As I prepare for teaching some new material during the fall semester, I came across this terrific article by Jena McGregor last year in the Washington Post. It's titled, "A lesson from GE: The power of telling hard truths - and the peril of avoiding them."
She described the cultural deficiencies that conributed to the downfall of GE. She explains that these cultural flaws did not just manifest themselves in the past few years; they stretch back two decades. McGregor describes a "history of selectively positive projections, a culture of overconfidence, and a disinterest in hearing or delivering bad news." She argues that the company had a strong "can-do" attitude; unfortunately, that created certain problems. McGregor writes,
"In professional workplaces where a can-do attitude is valued above all else, and fears about job security remain common, getting unvarnished feedback and speaking candidly can be especially hard... Add to that its history as a business icon - GE was known as much for its vaunted management practices as it was for its actual products - and leadership experts say it's easy for a sense of overconfidence to creep in."
She goes on to quote Peter Crist, Chairman of Crist Kolder Associates (an executive search firm) and Chairman of the Board of Wintrust Financial Corporation. Crist explained, "It's the mindset of invulnerability that iconic companies create - that we are a special entity. There was a time when GE players had a certain arrogance to them."

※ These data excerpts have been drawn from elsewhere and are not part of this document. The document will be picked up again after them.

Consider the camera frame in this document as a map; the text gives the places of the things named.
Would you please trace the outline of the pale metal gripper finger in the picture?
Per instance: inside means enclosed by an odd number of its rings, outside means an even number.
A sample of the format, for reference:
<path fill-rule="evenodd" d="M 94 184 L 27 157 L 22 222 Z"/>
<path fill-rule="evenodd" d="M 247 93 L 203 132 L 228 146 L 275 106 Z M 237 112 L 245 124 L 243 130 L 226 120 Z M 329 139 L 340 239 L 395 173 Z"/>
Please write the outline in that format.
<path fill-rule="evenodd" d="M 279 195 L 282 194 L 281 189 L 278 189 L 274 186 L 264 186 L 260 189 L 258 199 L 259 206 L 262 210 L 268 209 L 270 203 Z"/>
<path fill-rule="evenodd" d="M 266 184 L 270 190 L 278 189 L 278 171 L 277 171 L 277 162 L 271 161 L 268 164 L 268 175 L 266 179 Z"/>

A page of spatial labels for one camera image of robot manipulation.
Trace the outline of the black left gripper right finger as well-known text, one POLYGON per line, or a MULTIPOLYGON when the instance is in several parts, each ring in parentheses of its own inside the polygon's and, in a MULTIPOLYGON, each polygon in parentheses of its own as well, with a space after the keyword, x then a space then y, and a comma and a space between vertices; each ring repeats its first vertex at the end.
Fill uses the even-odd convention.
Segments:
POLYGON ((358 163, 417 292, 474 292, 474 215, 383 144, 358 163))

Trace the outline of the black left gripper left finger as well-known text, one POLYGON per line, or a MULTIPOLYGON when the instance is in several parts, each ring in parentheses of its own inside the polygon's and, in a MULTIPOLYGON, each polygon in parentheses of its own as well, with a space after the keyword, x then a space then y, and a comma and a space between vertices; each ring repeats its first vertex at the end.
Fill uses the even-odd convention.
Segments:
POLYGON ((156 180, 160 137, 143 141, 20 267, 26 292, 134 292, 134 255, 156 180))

McGregor closes the article with some good recommendations from Ethan Burris, professor of management at the University of Texas - Austin. She writes,
"Burris suggests they (leaders) have to model the behavior, being realistic about goals and forecasts and candid when things go wrong. They should host town halls where employees can speak up without criticism, structuring them so bad news can flow to the top. For instance, he recommends getting mid-level managers to first interview lower level employees about what's not working to make sure tough subjects are aired."

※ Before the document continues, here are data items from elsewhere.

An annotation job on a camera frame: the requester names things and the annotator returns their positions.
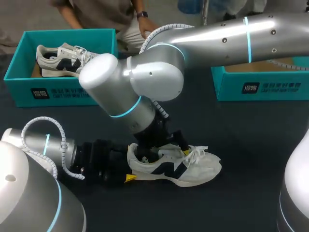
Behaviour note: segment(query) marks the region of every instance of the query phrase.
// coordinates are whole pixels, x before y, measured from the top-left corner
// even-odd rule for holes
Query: person
[[[158,26],[143,0],[50,0],[73,29],[114,28],[129,50],[139,50]]]
[[[223,20],[235,19],[239,11],[246,5],[248,0],[230,0],[227,6],[227,12]],[[267,4],[267,0],[253,0],[253,11],[248,16],[261,14]]]

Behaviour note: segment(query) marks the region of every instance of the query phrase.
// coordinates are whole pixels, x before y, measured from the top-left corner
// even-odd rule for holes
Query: wristwatch
[[[146,11],[142,11],[142,12],[139,12],[137,14],[137,19],[139,19],[140,17],[146,17],[148,18],[148,13]]]

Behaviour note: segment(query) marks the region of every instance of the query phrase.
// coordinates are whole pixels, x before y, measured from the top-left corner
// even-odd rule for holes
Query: navy n logo
[[[81,66],[81,62],[79,61],[79,59],[77,59],[77,60],[75,61],[75,63],[72,65],[71,59],[64,58],[64,59],[62,59],[62,60],[58,63],[56,69],[58,69],[58,70],[64,70],[64,69],[66,69],[66,70],[69,71],[69,72],[74,72],[74,73],[75,73],[76,70],[77,70],[80,66]]]
[[[160,175],[164,174],[165,176],[179,179],[182,174],[187,170],[187,167],[181,162],[181,164],[174,171],[174,163],[165,162],[157,167],[151,174]]]

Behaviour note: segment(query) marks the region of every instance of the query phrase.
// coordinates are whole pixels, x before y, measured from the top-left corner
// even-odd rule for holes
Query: screw hole
[[[5,180],[6,180],[6,181],[10,181],[10,182],[14,182],[14,181],[16,180],[16,177],[13,176],[13,175],[7,175],[7,176],[5,177]]]

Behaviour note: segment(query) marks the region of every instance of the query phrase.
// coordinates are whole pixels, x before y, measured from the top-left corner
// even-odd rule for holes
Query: sleeve
[[[70,5],[70,1],[69,0],[49,0],[50,4],[52,6],[66,6],[66,5]]]

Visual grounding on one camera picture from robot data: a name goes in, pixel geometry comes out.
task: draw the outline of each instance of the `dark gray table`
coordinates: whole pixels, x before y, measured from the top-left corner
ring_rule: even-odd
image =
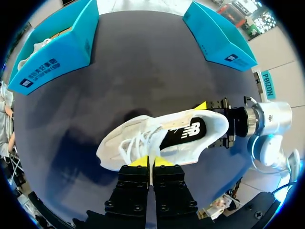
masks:
[[[258,99],[251,71],[206,62],[177,15],[124,11],[100,17],[92,64],[16,95],[15,132],[31,188],[55,214],[71,222],[86,210],[104,213],[117,173],[99,166],[102,139],[126,114],[160,116],[225,96],[233,106],[243,96]],[[246,139],[230,150],[207,149],[183,166],[199,207],[230,189],[251,164]],[[155,222],[153,191],[148,222]]]

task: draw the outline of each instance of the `shoe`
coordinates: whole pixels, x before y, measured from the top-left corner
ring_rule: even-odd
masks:
[[[229,123],[222,114],[187,110],[157,118],[141,115],[111,131],[96,152],[101,166],[119,171],[121,166],[149,156],[179,165],[196,163],[201,152],[221,138]]]
[[[43,42],[34,44],[34,51],[33,53],[25,60],[22,60],[19,62],[18,66],[17,66],[17,70],[20,71],[20,69],[24,66],[24,64],[36,53],[39,51],[39,49],[41,49],[43,46],[45,46],[46,44],[50,43],[52,41],[52,39],[47,38],[45,39]]]

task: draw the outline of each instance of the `cable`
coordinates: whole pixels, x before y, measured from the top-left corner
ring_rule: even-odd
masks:
[[[295,185],[296,182],[289,182],[288,184],[285,184],[283,186],[278,187],[276,190],[274,190],[271,194],[274,195],[275,193],[277,193],[279,190],[287,187],[287,186],[291,186],[291,185]]]
[[[262,174],[270,174],[270,175],[271,175],[271,174],[279,174],[279,173],[288,171],[288,169],[284,169],[284,170],[280,170],[280,171],[277,171],[277,172],[269,173],[269,172],[265,172],[265,171],[260,170],[260,169],[256,166],[256,164],[254,163],[254,160],[256,159],[255,156],[254,156],[254,145],[255,145],[257,139],[258,139],[258,138],[256,138],[256,139],[254,140],[254,142],[253,142],[253,144],[252,144],[252,147],[251,147],[251,161],[252,161],[253,167],[254,167],[258,172],[260,172],[260,173],[262,173]]]
[[[252,103],[254,103],[254,104],[257,103],[257,101],[256,101],[254,98],[252,98],[252,97],[249,97],[249,100],[250,100]]]

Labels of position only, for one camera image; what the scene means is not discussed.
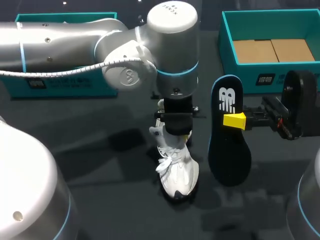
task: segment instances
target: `insole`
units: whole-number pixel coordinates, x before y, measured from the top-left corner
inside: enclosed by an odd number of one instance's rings
[[[211,90],[211,137],[208,161],[218,182],[226,187],[243,183],[251,168],[251,152],[239,128],[224,126],[224,114],[243,112],[243,86],[234,75],[217,79]]]

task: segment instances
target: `black bracket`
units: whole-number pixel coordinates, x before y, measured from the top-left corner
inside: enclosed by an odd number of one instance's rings
[[[290,71],[285,77],[281,100],[262,97],[263,107],[244,107],[245,130],[271,127],[284,139],[320,136],[320,108],[316,106],[317,79],[309,71]]]

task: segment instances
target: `box label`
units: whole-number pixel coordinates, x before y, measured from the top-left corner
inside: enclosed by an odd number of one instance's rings
[[[77,78],[26,78],[31,89],[91,89],[92,81],[86,77]]]
[[[41,78],[25,78],[31,89],[46,89],[47,86]]]
[[[276,81],[276,84],[277,84],[277,85],[282,85],[282,84],[284,84],[285,78],[286,78],[286,75],[285,75],[285,74],[280,74],[278,80]]]
[[[258,79],[256,80],[256,86],[266,86],[271,85],[275,79],[275,73],[263,73],[259,74]]]

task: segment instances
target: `sticker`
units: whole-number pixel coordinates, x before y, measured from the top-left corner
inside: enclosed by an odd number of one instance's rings
[[[277,85],[282,85],[282,84],[284,84],[284,82],[285,82],[285,77],[286,77],[285,74],[280,74],[278,80],[276,81],[276,84],[277,84]]]
[[[47,86],[41,78],[25,78],[31,89],[46,89]]]
[[[255,85],[256,86],[267,86],[271,85],[275,79],[276,74],[274,73],[263,73],[258,76]]]

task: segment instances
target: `yellow block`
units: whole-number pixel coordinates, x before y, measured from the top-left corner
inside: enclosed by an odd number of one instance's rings
[[[246,128],[246,115],[242,113],[224,114],[223,125],[237,129],[245,130]]]

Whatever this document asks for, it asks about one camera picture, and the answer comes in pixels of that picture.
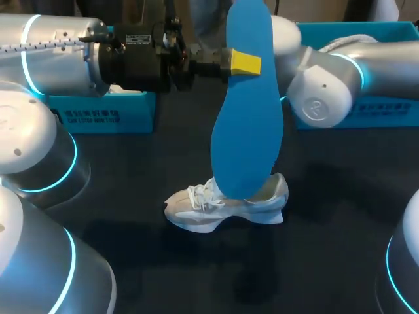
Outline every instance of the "blue led ring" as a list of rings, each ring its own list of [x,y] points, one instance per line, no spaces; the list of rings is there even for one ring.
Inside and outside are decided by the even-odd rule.
[[[40,193],[40,192],[44,192],[47,190],[50,190],[51,188],[55,188],[57,185],[59,185],[61,182],[63,182],[71,173],[71,171],[73,170],[75,164],[76,164],[76,160],[77,160],[77,145],[76,145],[76,141],[74,140],[73,136],[71,136],[71,134],[69,133],[71,139],[73,140],[73,144],[74,144],[74,158],[73,158],[73,162],[71,163],[70,168],[67,170],[67,172],[61,177],[60,180],[58,180],[57,182],[55,182],[54,184],[47,186],[46,188],[41,188],[39,190],[21,190],[22,192],[25,193]]]
[[[29,35],[29,30],[31,29],[32,24],[34,23],[34,21],[40,17],[41,15],[34,15],[32,16],[27,22],[26,25],[24,27],[24,31],[22,32],[22,36],[20,37],[20,43],[21,44],[27,44],[27,36]],[[31,86],[31,89],[39,94],[39,95],[43,95],[34,85],[31,76],[29,75],[29,69],[27,68],[27,58],[26,58],[26,51],[22,51],[20,53],[20,56],[22,57],[22,67],[24,70],[24,74],[26,77],[26,81],[29,84],[29,86]]]
[[[396,293],[396,295],[400,298],[400,300],[404,303],[404,305],[413,313],[413,314],[418,314],[418,312],[416,312],[413,307],[411,307],[409,305],[409,303],[407,303],[407,301],[404,299],[404,297],[401,295],[401,293],[399,292],[399,289],[397,289],[394,281],[393,281],[393,277],[392,274],[390,273],[390,266],[388,265],[388,254],[389,254],[389,250],[390,250],[390,243],[392,242],[393,237],[390,239],[390,241],[388,242],[388,246],[387,246],[387,252],[386,252],[386,266],[387,266],[387,273],[388,273],[388,277],[390,279],[390,282],[392,283],[393,289]]]
[[[74,244],[74,240],[73,237],[71,237],[71,234],[67,231],[67,229],[65,229],[65,232],[67,233],[67,236],[70,240],[70,245],[71,245],[71,263],[70,263],[70,271],[67,277],[67,281],[65,282],[64,288],[61,291],[60,296],[58,297],[57,301],[55,302],[54,306],[52,307],[52,309],[48,312],[48,314],[56,314],[58,309],[60,308],[60,306],[62,305],[65,296],[68,293],[68,290],[70,289],[71,286],[71,282],[73,281],[73,277],[74,277],[74,272],[76,269],[76,246]]]
[[[361,77],[361,89],[363,89],[364,85],[365,85],[365,76],[364,76],[364,72],[362,71],[361,67],[359,66],[358,63],[356,63],[356,61],[348,56],[345,56],[344,54],[330,54],[331,56],[336,56],[336,57],[341,57],[347,61],[349,61],[350,63],[352,63],[354,65],[354,67],[358,70],[359,72],[359,76]]]

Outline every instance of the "yellow block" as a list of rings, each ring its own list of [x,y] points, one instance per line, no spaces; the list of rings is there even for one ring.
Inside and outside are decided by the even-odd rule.
[[[232,49],[230,70],[231,75],[260,75],[261,58]]]

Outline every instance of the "label sticker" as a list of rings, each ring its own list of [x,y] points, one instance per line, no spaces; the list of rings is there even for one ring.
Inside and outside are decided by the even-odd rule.
[[[117,110],[66,110],[65,119],[68,123],[120,123],[120,115]]]
[[[151,35],[125,35],[126,44],[150,44]]]

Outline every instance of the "shoe sole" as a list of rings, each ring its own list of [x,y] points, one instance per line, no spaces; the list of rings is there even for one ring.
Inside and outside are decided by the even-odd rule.
[[[257,214],[249,214],[249,213],[244,213],[241,215],[235,215],[234,217],[242,217],[247,219],[250,222],[253,222],[255,224],[281,224],[283,223],[283,217],[282,217],[282,212],[279,211],[272,211],[272,212],[268,212],[268,213],[257,213]],[[212,231],[214,231],[218,225],[220,225],[220,223],[222,223],[225,219],[230,218],[230,217],[226,217],[220,220],[216,220],[214,222],[211,222],[209,224],[180,224],[178,222],[173,221],[172,219],[170,219],[169,217],[166,216],[166,218],[168,219],[168,221],[170,221],[172,224],[188,230],[190,232],[196,232],[199,234],[208,234]]]

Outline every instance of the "white robotic arm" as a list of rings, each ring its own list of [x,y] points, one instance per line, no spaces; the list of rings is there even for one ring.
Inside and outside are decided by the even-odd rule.
[[[273,16],[272,27],[280,94],[310,126],[337,125],[360,96],[419,99],[419,41],[378,43],[355,35],[316,51],[301,45],[293,22]]]

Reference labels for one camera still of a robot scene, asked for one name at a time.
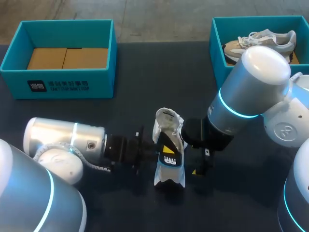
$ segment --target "dark table surface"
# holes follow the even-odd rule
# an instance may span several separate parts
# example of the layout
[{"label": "dark table surface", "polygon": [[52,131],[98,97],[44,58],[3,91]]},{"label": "dark table surface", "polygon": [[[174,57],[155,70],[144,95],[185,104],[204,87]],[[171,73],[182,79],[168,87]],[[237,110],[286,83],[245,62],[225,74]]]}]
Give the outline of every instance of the dark table surface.
[{"label": "dark table surface", "polygon": [[[0,46],[0,60],[7,46]],[[0,138],[22,150],[32,117],[104,126],[132,136],[140,125],[151,140],[155,112],[168,107],[184,119],[204,117],[216,94],[208,42],[120,43],[111,100],[12,99],[0,78]],[[186,188],[155,189],[155,163],[135,176],[86,171],[80,192],[87,205],[87,232],[279,232],[277,204],[296,149],[272,142],[263,119],[253,119],[205,177],[192,176],[199,151],[185,152]]]}]

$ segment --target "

This week, as I taught a case study about the Columbia space shuttle accident to a group of Japanese executives here in Tokyo, several of them told me that they have begun to start meetings in a different manner than usual. They ask first for bad news before people can begin to share success stories from the past week or month. It reminded me of a startup back in Boston where the leaders used to tell managers that they had to share two problems or pieces of bad news for every celebratory brag that they shared in a meeting.